[TASK INSTRUCTIONS]:
Below, find each line holding "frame" and state how many there are, using the number alone.

[DATA EXCERPT]:

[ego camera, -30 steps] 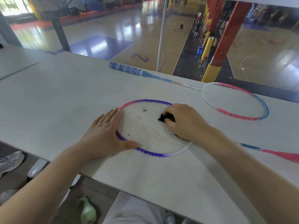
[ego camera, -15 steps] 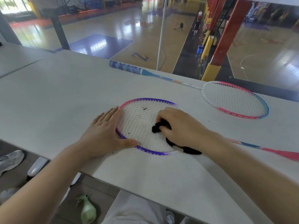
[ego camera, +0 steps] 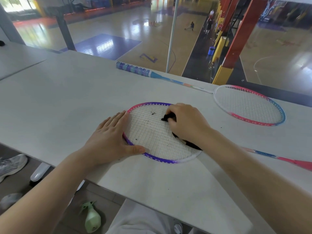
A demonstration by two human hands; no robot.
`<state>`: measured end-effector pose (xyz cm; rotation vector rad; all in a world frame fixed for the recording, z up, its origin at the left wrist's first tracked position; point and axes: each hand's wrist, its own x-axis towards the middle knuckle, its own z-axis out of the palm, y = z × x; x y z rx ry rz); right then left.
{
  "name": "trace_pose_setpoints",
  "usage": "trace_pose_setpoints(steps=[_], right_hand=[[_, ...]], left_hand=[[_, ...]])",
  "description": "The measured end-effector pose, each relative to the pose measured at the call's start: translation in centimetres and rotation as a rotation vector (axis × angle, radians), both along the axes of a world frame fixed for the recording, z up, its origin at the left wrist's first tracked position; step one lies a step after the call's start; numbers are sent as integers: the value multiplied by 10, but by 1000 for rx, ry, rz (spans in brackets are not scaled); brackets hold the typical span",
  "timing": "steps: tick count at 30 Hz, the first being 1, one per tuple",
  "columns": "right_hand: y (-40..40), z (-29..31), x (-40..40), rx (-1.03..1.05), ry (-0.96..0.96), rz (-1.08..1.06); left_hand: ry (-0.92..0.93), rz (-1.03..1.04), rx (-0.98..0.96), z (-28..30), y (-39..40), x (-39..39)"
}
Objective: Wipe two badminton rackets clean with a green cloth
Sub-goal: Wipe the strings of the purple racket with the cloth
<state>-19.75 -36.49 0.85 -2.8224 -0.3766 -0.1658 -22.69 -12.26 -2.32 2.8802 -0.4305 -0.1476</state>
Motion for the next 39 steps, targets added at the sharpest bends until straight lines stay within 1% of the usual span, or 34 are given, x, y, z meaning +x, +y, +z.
trace_pose_setpoints(steps=[3,7,8,10,12,15,19,22,24,26,31,33,36,39], right_hand=[[6,5,-32,36,49,127],[10,13,-65,96,217,288],[10,14,-66,96,238,310],[9,13,-60,76,208,321],[7,9,-46,44,117,268],[-2,4,-10,1,4,130],[-11,1,36,-57,-60,-78],[-5,-3,41,-83,-78,-122],[1,-5,31,-88,-78,-91],[8,-4,13,-45,-34,-34],[28,5,-47,40,76,266],[28,7,-56,56,139,356],[23,8,-46,49,129,375],[20,6,-21,5,49,292]], left_hand=[[-6,1,-10,0,0,0],[15,8,-5,0,-1,-1],[17,8,-7,0,0,-1],[24,8,-12,1,0,-1],[21,7,-18,2,-1,-1],[7,-11,-24,2,-1,-1],[18,-6,-14,1,0,0],[15,-2,-27,1,0,0],[9,4,-45,1,-1,-1],[6,15,-62,2,-1,-2],[-16,13,-78,0,-2,-1],[2,27,-73,0,-3,-1],[17,16,-63,1,-3,-1],[11,2,-59,1,-1,-1]])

[REPLY]:
2